Researchers at Toshiba have developed a new quantum-based system that can guarantee the distribution of encryption keys across a network with 100 percent certainty.

The system, which was unveiled at this week's NanoTech 2007 exhibition in Tokyo, builds on quantum key distribution, which has been the subject for research and development work for some time because it promises to make possible the secure distribution of encryption keys across a network.

Currently encryption keys must be sent offline, typically on physical media in tamper-proof packages, to ensure their integrity.

"With quantum key distribution we can guarantee unconditional security of the key," said Andrew Shields, quantum information group leader at Toshiba Research Europe. "What that means is it's secure from all advances in mathematics, engineering and computing."

Using the system, each bit of an encryption key is encoded on a single photon of light. The quantum status of photons is changed once they are read, so if an eavesdropper snoops the key while it is being distributed, the action is immediately noticeable by the intended recipient and the key can be discarded as insecure and a new one sent. Thus it's possible for encryption keys to be securely distributed across a network and for Shields to make such a bold statement.

Or at least that's the theory.

In practice is very difficult to control a laser so that it reliably generates a single photon of light with each data pulse. The power can be turned down so that a single photon is emitted almost all the time but occasionally two or more photons are produced. That opens the possibility for an eavesdropper to read the second photon while allowing the first to continue on its way. Such an attack wouldn't be detectable.

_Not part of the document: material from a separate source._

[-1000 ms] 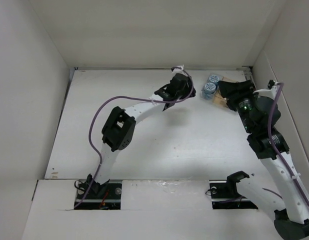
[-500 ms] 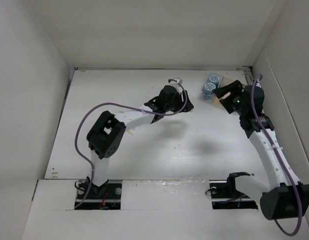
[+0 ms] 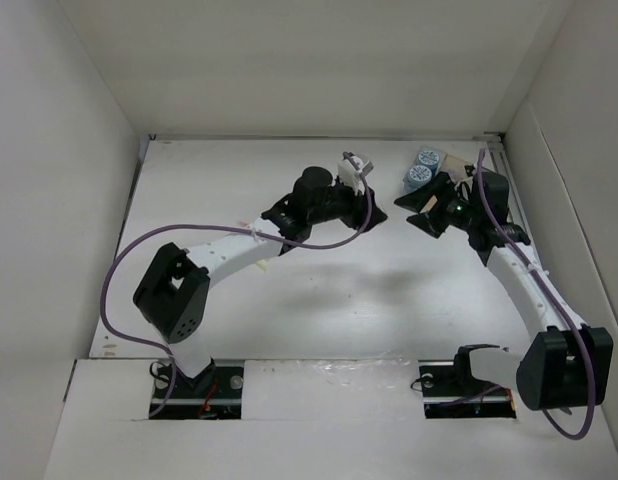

The Toshiba scientists say this can be guarded against by transmitting decoy photons. For these, the power of the laser is ratcheted down even further so that fewer photons are produced and proportionally fewer double photons. If an eavesdropper attempts to read part of the key by pulling off the second of each double photon, the receiver would get proportionally fewer decoy photons and so the eavesdropping could be detected, said Shields.

The system on display at NanoTech 2007 involved encryption of a video link. Images from a camera were fed into an encryption device via Ethernet. The device was connected to a decryptor via two fibre optic cable runs of 25 kilometres each. One link was used for transmission of the key and another for transmission of the encrypted data.

The new system with decoy photons also allows the data rate of the key-transmission link to be increased to 5.5 Kbp/s. At that rate many keys can be transmitted per second thus helping to guard against cracking of the link through crypto-analysis.

"We're looking at the possibility of commercialising this fairly soon," said Shields.

One problem that remains with the technology is that it requires end-to-end connection to be across a single fibre optic cable. Routers and switches can't be used because that would involve measuring or in some way interrupting the photon, which would look the same as an eavesdropping attempt. Currently most quantum key distribution systems work over distances of up to about 100 kilometres.

The technology could be made to work over a network or longer distances, but would require that each switch or routing point was in a location physically trusted to be secure from eavesdroppers, said Shields.